§ **Task instructions**: Give an exact copy of the line that has "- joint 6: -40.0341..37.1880" and of every line below it, through the last, with nothing else.

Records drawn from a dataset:

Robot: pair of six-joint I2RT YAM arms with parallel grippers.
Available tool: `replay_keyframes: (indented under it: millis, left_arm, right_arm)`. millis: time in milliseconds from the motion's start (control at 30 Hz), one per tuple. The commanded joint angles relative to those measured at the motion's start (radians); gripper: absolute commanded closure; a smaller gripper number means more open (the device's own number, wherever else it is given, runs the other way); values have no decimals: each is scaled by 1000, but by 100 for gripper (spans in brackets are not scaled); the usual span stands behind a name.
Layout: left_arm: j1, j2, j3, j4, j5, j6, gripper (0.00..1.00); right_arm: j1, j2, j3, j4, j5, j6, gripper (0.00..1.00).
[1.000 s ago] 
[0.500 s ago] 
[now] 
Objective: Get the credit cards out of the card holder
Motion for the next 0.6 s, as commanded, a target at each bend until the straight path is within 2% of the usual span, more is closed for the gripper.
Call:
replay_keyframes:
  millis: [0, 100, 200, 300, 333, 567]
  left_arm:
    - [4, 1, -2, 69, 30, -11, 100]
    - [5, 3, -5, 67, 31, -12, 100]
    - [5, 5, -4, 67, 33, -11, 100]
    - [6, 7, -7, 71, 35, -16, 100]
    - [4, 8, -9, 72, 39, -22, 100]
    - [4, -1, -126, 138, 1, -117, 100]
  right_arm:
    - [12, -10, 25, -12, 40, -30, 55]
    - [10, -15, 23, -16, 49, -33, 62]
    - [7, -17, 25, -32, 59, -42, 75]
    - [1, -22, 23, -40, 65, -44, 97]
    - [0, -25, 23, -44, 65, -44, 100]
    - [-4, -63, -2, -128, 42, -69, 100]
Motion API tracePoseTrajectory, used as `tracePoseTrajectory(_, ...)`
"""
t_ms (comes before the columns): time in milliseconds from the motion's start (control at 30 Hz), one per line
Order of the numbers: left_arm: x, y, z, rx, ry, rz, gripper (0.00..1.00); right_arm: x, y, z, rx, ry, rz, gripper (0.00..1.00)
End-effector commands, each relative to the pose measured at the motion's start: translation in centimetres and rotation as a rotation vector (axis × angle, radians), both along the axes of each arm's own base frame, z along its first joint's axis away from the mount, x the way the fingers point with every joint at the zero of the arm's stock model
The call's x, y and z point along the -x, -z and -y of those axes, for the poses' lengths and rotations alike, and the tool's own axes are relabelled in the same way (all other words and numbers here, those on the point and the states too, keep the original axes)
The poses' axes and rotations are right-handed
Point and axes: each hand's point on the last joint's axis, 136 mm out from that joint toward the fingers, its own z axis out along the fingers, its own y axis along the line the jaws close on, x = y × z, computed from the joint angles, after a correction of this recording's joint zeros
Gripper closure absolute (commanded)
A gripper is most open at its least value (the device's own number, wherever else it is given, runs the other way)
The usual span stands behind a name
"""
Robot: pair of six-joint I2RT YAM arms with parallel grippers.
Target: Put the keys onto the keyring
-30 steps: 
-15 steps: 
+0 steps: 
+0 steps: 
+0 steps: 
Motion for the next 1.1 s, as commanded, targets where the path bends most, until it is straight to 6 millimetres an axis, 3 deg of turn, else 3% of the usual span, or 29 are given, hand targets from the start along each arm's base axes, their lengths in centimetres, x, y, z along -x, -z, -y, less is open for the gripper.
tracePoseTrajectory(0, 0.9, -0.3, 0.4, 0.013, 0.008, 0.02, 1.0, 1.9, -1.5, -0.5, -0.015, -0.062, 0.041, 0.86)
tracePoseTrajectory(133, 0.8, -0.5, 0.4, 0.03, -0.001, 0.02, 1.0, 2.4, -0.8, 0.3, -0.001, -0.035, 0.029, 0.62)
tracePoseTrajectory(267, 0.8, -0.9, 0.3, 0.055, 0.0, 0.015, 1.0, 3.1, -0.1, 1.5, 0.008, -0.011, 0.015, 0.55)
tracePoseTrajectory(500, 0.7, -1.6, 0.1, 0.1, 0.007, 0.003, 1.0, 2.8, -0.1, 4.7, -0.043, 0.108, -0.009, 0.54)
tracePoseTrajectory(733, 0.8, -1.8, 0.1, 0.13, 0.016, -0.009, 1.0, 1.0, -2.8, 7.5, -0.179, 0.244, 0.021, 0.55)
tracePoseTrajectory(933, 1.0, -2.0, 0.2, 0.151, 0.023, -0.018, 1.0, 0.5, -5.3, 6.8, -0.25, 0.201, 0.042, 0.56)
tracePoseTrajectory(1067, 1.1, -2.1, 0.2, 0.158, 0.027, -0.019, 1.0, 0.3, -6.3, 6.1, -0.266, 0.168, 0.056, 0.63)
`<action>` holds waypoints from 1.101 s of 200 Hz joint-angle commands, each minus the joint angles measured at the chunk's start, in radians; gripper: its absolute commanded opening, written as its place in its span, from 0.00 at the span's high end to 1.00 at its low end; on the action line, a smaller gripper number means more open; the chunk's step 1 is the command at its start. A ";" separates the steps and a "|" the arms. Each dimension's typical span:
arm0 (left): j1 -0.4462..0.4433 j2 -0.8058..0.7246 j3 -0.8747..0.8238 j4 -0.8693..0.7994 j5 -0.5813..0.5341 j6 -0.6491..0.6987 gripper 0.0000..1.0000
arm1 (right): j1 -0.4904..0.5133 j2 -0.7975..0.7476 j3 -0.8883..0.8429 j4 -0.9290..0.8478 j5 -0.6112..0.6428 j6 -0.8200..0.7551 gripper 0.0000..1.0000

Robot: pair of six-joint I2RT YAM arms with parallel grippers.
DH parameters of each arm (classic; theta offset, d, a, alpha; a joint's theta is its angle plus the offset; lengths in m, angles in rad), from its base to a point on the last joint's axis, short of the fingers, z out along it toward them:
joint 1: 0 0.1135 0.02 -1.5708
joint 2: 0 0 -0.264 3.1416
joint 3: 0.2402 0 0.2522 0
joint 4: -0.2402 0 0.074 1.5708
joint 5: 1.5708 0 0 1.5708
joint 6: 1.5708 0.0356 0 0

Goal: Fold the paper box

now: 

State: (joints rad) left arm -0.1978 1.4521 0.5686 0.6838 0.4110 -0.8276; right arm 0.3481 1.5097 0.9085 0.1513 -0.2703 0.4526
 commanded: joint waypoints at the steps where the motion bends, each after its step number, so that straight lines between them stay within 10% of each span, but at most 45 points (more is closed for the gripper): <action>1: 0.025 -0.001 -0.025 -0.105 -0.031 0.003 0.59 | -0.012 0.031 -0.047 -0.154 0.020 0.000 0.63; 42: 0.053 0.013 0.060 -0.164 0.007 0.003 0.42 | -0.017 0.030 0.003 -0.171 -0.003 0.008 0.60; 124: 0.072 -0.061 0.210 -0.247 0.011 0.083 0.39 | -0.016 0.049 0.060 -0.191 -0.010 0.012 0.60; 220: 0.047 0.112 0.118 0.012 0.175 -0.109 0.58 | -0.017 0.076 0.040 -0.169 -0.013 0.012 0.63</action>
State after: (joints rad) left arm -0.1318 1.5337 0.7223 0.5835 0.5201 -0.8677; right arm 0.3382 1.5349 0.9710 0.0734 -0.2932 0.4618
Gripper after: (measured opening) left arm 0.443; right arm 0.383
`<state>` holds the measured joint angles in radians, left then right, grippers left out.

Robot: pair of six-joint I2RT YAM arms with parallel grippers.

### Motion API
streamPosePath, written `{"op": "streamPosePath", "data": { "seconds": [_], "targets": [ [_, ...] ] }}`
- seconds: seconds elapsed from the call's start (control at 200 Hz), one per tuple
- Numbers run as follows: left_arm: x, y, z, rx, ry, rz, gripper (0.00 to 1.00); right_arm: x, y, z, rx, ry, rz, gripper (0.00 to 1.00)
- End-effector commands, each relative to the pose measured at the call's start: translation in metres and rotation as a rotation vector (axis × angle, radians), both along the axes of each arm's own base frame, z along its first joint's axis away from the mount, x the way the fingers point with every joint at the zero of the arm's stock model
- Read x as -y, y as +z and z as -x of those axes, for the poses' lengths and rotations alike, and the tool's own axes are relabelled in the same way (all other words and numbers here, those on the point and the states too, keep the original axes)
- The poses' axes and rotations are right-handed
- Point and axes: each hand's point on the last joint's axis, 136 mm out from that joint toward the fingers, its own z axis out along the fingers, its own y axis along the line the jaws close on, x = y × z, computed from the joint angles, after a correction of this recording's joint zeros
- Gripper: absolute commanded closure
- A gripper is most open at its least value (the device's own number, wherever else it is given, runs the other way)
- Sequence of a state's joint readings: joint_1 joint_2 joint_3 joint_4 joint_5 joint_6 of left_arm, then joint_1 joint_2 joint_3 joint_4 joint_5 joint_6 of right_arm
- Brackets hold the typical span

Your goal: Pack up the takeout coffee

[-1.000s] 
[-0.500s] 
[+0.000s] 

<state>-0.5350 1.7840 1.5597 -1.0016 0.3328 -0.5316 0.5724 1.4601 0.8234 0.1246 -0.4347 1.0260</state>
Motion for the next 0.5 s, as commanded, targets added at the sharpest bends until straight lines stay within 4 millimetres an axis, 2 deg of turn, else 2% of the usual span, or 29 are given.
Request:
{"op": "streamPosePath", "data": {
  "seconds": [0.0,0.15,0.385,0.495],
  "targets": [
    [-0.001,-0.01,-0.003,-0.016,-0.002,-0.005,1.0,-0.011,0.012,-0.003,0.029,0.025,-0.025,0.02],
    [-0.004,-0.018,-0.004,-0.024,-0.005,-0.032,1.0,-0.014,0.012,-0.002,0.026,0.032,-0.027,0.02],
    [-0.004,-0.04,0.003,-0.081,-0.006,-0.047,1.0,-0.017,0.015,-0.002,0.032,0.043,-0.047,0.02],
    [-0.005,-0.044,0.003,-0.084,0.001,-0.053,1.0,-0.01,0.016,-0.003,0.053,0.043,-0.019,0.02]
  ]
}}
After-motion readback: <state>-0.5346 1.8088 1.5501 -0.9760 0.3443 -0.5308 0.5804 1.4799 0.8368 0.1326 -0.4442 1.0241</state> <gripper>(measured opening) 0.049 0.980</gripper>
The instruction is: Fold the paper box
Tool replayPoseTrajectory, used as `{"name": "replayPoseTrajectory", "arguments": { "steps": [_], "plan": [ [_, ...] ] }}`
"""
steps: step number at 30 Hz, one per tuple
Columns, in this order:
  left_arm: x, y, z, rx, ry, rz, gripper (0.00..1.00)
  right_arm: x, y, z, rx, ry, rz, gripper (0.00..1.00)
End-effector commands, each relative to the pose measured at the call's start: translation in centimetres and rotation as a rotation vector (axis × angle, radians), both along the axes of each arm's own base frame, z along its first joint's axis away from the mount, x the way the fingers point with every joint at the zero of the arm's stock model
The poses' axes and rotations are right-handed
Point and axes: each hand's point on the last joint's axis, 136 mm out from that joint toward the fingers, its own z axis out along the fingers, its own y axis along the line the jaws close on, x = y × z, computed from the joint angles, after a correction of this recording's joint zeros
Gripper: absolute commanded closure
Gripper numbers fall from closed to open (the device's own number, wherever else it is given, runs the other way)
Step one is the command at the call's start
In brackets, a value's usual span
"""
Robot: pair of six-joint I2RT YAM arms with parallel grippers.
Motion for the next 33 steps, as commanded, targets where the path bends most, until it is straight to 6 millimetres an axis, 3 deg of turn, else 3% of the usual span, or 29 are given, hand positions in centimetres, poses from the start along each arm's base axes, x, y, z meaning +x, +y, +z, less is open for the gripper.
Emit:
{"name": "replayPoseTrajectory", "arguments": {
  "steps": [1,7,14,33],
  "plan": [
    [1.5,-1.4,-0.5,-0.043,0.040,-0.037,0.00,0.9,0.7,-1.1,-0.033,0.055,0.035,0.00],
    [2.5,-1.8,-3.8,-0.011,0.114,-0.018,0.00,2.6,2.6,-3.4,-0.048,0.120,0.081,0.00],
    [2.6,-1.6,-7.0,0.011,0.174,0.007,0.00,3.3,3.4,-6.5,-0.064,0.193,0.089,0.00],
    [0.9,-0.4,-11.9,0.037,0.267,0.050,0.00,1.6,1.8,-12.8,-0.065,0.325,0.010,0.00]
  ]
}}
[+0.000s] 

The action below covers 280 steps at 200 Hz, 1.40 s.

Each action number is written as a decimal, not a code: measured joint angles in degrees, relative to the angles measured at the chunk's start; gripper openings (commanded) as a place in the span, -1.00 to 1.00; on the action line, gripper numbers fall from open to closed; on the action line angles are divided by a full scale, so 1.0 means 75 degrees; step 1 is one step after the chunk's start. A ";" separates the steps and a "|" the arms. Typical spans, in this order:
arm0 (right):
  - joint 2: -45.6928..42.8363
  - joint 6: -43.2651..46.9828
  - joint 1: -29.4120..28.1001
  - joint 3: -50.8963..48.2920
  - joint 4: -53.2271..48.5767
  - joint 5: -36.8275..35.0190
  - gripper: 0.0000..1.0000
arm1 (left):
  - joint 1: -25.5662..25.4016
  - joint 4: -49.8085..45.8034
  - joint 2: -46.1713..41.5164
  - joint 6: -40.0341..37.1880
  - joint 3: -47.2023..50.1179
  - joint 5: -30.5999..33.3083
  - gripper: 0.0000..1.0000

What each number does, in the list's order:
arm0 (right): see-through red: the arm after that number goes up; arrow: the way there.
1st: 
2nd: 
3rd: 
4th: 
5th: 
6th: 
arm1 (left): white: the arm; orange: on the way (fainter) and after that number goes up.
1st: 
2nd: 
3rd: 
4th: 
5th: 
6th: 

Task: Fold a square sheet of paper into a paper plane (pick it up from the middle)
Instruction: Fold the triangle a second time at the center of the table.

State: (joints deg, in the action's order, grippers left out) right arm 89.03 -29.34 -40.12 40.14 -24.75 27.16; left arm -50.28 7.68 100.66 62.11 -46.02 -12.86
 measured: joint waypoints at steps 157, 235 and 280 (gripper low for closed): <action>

§ **Solution below**:
  - joint 6: -40.0341..37.1880
  - joint 3: -47.2023..50.1179
  - joint 5: -30.5999..33.3083
  - gripper: 0.0000..1.0000

What each number does, in the list's order:
arm0 (right): see-through red: the arm after that number goes up; arrow: the way there.
1st: 
2nd: 
3rd: 
4th: 
5th: 
6th: 
arm1 (left): white: the arm; orange: on the way (fainter) and after that number goes up.
1st: 
2nd: 
3rd: 
4th: 
5th: 
6th: 

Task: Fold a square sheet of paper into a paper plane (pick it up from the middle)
Instruction: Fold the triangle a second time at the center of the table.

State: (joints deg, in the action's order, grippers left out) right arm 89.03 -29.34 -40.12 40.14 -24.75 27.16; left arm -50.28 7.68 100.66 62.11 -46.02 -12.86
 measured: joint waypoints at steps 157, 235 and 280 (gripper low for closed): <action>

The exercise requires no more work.